Your reply should reproduce each entry exactly and contain no pictures.

Records contained in a dataset
--------------------------------
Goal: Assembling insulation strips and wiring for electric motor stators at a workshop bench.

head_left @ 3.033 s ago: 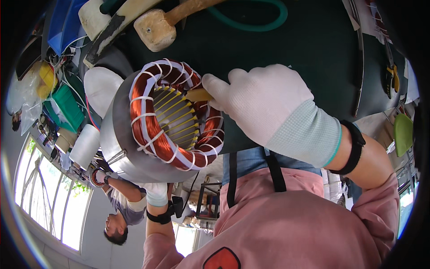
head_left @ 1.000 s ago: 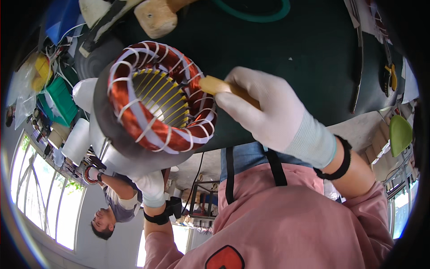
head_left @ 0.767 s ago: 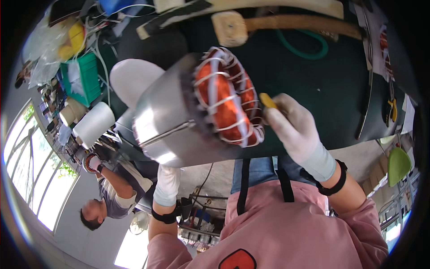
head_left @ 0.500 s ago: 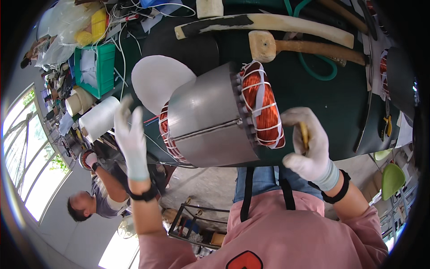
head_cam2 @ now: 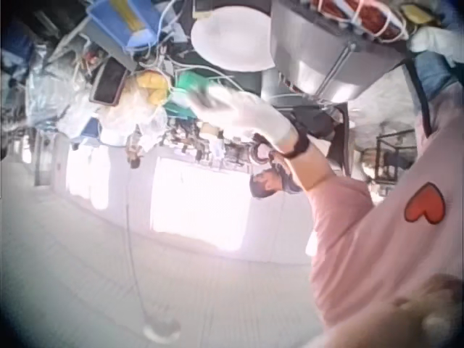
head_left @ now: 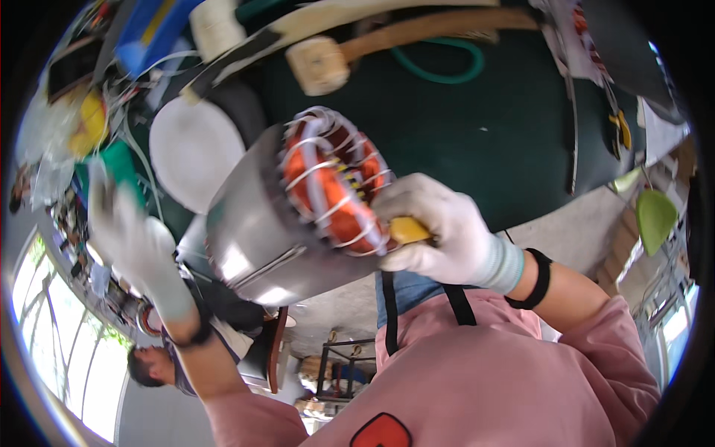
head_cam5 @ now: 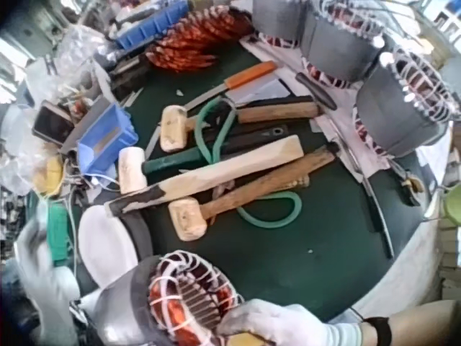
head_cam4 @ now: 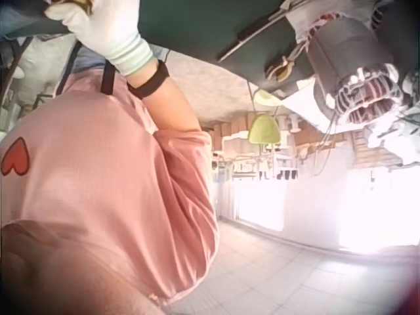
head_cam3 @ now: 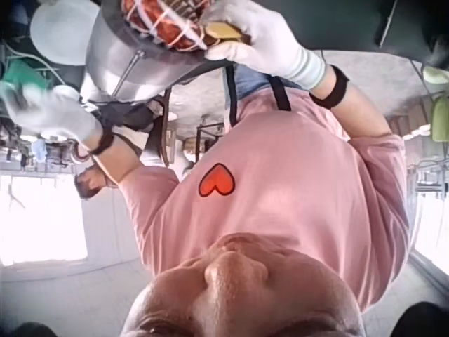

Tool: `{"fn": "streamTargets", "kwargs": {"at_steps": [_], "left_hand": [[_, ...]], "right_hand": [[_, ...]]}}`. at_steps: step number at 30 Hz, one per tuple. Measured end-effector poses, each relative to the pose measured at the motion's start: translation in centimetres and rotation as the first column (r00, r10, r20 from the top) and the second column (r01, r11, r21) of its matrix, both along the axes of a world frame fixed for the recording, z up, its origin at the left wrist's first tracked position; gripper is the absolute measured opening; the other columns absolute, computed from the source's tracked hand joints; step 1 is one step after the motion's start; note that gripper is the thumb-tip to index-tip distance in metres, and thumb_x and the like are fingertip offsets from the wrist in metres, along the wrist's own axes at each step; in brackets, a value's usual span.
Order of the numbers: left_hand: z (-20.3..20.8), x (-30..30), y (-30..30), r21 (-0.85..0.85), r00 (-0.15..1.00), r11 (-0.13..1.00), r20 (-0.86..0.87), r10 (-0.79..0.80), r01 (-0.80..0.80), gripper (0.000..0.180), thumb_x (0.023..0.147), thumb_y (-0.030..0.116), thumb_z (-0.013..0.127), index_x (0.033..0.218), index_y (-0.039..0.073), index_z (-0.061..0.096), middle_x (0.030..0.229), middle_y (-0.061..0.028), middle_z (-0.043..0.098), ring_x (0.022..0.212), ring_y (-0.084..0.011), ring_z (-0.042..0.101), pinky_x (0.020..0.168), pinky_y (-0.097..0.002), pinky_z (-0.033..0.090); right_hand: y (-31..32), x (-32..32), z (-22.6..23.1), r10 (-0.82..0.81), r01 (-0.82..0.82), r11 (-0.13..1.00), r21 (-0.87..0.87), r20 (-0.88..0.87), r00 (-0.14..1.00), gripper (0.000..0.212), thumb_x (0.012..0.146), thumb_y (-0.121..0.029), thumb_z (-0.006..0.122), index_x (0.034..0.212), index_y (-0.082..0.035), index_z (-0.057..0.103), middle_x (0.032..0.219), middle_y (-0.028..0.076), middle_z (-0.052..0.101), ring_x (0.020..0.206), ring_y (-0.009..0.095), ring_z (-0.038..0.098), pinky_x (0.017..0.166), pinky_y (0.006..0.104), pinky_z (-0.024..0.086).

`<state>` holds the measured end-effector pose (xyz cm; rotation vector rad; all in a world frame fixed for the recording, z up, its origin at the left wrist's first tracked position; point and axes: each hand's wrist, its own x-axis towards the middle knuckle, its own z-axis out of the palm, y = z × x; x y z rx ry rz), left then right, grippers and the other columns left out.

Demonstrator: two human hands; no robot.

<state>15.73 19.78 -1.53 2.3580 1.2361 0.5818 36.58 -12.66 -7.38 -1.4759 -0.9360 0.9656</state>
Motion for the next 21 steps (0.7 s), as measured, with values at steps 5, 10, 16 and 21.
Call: {"fn": "streamTargets", "kwargs": {"at_steps": [5,10,16,21], "left_hand": [[3.6,-8.0,-19.5,-0.302,0.954,0.927,-0.266,0.141,-0.221,0.049,0.109,0.031,0.042,0.142,-0.005,0.046,0.128,-0.0121,0.056,0.109,-0.0253,0.059,0.092,-0.0388,0.047],[0.1,-5.4,-24.3,-0.774,0.854,0.633,0.345,0.391,0.023,0.053,0.110,0.034,0.039,0.150,-0.001,0.036,0.148,-0.0139,0.046,0.137,-0.0257,0.043,0.119,-0.0442,0.029],[1.8,-5.6,-27.1,-0.613,0.967,0.752,-0.214,0.137,-0.242,0.035,0.101,-0.006,0.047,0.135,-0.005,0.050,0.125,-0.0161,0.055,0.107,-0.0224,0.058,0.101,-0.0381,0.048],[4.8,-6.4,-28.5,-0.568,0.966,0.809,-0.259,-0.005,-0.148,0.034,0.102,-0.003,0.047,0.135,-0.006,0.050,0.126,-0.0158,0.058,0.108,-0.0229,0.061,0.100,-0.0316,0.047]], "right_hand": [[-1.0,-1.4,-2.0,-0.045,0.052,0.997,0.058,-0.111,0.993,0.050,0.080,-0.045,0.083,0.107,-0.005,0.069,0.110,0.012,0.066,0.098,0.028,0.068,0.083,0.0351,0.056],[-1.5,-1.3,-0.8,-0.037,0.039,0.999,0.007,-0.166,0.985,0.045,0.082,-0.042,0.081,0.106,-0.006,0.069,0.108,0.011,0.066,0.099,0.029,0.068,0.084,0.0357,0.056],[-4.5,-1.4,0.0,-0.036,0.017,0.996,-0.085,-0.224,0.974,0.040,0.084,-0.038,0.080,0.102,-0.005,0.067,0.102,0.012,0.067,0.092,0.032,0.067,0.080,0.0366,0.054],[-6.1,-1.0,4.5,-0.046,-0.038,0.970,-0.241,-0.335,0.941,0.036,0.082,-0.030,0.083,0.099,-0.003,0.069,0.096,0.012,0.067,0.089,0.031,0.067,0.077,0.0369,0.054]]}}
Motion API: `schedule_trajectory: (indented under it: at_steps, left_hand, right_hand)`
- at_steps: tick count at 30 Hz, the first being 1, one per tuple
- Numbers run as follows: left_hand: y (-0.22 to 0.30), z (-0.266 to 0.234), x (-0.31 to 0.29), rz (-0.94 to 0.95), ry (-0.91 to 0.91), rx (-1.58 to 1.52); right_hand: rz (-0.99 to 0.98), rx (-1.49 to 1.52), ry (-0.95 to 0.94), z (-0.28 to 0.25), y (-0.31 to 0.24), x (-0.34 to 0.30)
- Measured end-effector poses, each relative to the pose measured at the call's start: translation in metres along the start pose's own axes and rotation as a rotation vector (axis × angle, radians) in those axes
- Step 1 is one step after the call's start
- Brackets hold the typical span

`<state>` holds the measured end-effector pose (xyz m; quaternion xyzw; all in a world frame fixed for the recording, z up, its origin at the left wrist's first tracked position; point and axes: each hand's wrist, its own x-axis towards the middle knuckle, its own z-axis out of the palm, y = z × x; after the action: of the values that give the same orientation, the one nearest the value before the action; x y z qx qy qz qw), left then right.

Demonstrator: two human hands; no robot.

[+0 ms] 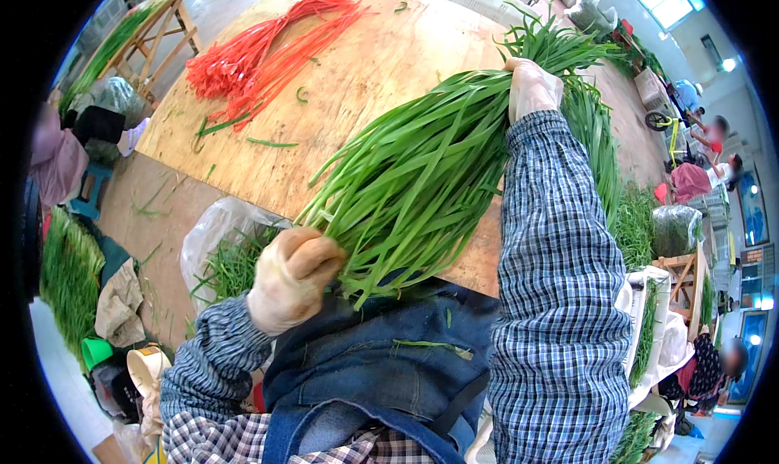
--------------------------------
- Result -
Goal: Assembling insulation strips and wiring for electric motor stators at a workshop bench.

head_left @ 3.033 s ago: 
head_left @ 1.000 s ago: 
head_left @ 0.767 s ago: 
head_left @ 0.500 s ago: 
head_cam2 @ now: 
head_left @ now: 
head_cam5 @ now: 
head_cam4 @ now: 
head_cam3 @ now: 

Tool: `{"fn": "streamTargets", "kwargs": {"at_steps": [_], "left_hand": [[_, ...]], "right_hand": [[_, ...]]}}`. at_steps: step number at 30 Hz, one per tuple. Measured end-effector poses, each relative to the pose measured at the motion's start: translation in centimetres and rotation as the first column (r00, r10, r20 from the top) and the second column (r01, r11, r21) of its matrix, both along the axes of a world frame fixed for the recording, z up, its origin at the left wrist's first tracked position; gripper is the absolute measured opening; the other columns absolute, computed from the source's tracked hand joints; step 1 is one step after the motion's start; note that gripper is the thumb-tip to index-tip distance in metres, and thumb_x and the like are fingertip offsets from the wrist in metres, along the wrist's own axes at each step; in brackets, a value's usual span.
Order of the numbers: left_hand: z (-20.3..20.8), x (-30..30), y (-30..30), r21 (-0.85..0.85), r00 (-0.15..1.00), r11 (-0.13..1.00), r20 (-0.86..0.87), r10 (-0.79..0.80), r01 (-0.80..0.80), gripper (0.000..0.180), thumb_x (0.023..0.147), thumb_y (-0.030..0.116), thumb_z (-0.013..0.127), index_x (0.033..0.218), index_y (-0.039..0.073), index_z (-0.061..0.096), middle_x (0.030..0.229), middle_y (-0.061..0.028), middle_z (-0.043..0.098), ring_x (0.022..0.212), ring_y (-0.084..0.011), ring_z (-0.042..0.101), pinky_x (0.020..0.168), pinky_y (-0.097..0.002), pinky_z (-0.033..0.090); right_hand: y (-31..32), x (-32..32), z (-22.6..23.1), r10 (-0.82..0.81), r01 (-0.82..0.82), r11 (-0.13..1.00), r21 (-0.87..0.87), r20 (-0.88..0.87), r00 (-0.14..1.00), gripper (0.000..0.212), thumb_x (0.012..0.146), thumb_y (-0.121..0.029), thumb_z (-0.006..0.122), index_x (0.034..0.212), index_y (-0.082..0.035), index_z (-0.057..0.103), middle_x (0.032..0.219), middle_y (-0.028..0.076), middle_z (-0.052..0.101), ring_x (0.020..0.206), ring_y (-0.009..0.095), ring_z (-0.038..0.098), pinky_x (0.017..0.166), pinky_y (0.006..0.104), pinky_z (-0.024..0.086).

`<state>` holds the measured end-effector pose (xyz cm; rotation vector rad; all in a world frame fixed for the recording, z up, its origin at the left wrist's first tracked position; point and axes: each hand's wrist, its own x-axis towards the middle knuckle, its own z-axis out of the palm, y = z × x; x y z rx ry rz), left then right, grippers and the other columns left out.

Demonstrator: two human hands; no robot.

<state>15.73 19.78 -1.53 2.3580 1.2361 0.5818 36.58 -12.66 -7.38 -1.4759 -0.9360 0.9656</state>
Motion for the next 21 steps (0.7 s), as measured, with values at steps 5, 10, 16 and 21.
Call: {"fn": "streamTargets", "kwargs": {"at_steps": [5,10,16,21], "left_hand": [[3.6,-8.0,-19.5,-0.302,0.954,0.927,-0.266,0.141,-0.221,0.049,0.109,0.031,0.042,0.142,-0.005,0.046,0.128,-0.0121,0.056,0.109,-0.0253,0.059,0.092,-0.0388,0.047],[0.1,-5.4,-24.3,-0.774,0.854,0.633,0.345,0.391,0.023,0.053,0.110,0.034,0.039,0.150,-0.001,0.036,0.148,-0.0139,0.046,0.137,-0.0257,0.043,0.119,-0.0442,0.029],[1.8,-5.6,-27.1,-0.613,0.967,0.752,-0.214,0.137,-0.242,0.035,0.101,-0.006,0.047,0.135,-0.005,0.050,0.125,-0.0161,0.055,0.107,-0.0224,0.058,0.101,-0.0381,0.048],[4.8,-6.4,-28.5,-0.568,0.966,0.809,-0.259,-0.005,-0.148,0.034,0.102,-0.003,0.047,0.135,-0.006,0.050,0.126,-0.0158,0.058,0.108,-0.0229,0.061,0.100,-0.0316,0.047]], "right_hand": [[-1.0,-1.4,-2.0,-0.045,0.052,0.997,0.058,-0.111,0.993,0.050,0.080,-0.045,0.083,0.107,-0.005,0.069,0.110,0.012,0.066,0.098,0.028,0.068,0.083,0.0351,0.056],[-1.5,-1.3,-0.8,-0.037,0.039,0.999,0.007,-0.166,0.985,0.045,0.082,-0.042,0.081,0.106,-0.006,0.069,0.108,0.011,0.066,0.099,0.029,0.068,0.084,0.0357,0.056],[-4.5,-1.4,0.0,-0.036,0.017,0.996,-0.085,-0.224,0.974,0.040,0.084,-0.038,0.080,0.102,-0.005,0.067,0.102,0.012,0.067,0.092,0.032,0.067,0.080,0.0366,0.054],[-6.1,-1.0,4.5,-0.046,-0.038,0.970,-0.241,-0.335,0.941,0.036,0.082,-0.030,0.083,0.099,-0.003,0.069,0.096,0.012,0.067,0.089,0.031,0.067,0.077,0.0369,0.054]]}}
Motion API: `schedule_trajectory: (indented under it: at_steps, left_hand, right_hand)`
- at_steps: tick count at 30 Hz, the first being 1, one per tuple
- Numbers run as follows: left_hand: y (-0.22 to 0.30), z (-0.266 to 0.234), x (-0.31 to 0.29), rz (-0.94 to 0.95), ry (-0.91 to 0.91), rx (-1.58 to 1.52); right_hand: rz (-0.99 to 0.98), rx (-1.49 to 1.52), ry (-0.95 to 0.94), z (-0.28 to 0.25), y (-0.31 to 0.24), x (-0.34 to 0.30)
- Measured end-effector poses, each relative to the pose measured at the call's start: translation in metres along the start pose's own axes and rotation as a rotation vector (axis × angle, radians) in those axes
- Step 1 is one step after the call's start
- Brackets hold the typical span

`<state>` holds the measured end-effector pose (xyz m; quaternion xyzw; all in a world frame fixed for the recording, z up, its origin at the left wrist's first tracked position; point and axes: each hand's wrist, its own x-axis towards the middle knuckle, its own z-axis out of the palm, y = z × x; after the action: of the values that give the same orientation, the one nearest the value before the action; x y z qx qy qz qw), left then right.

Demonstrator: two human hands; no robot.

[+0 ms] 

This exercise has now been fully answered.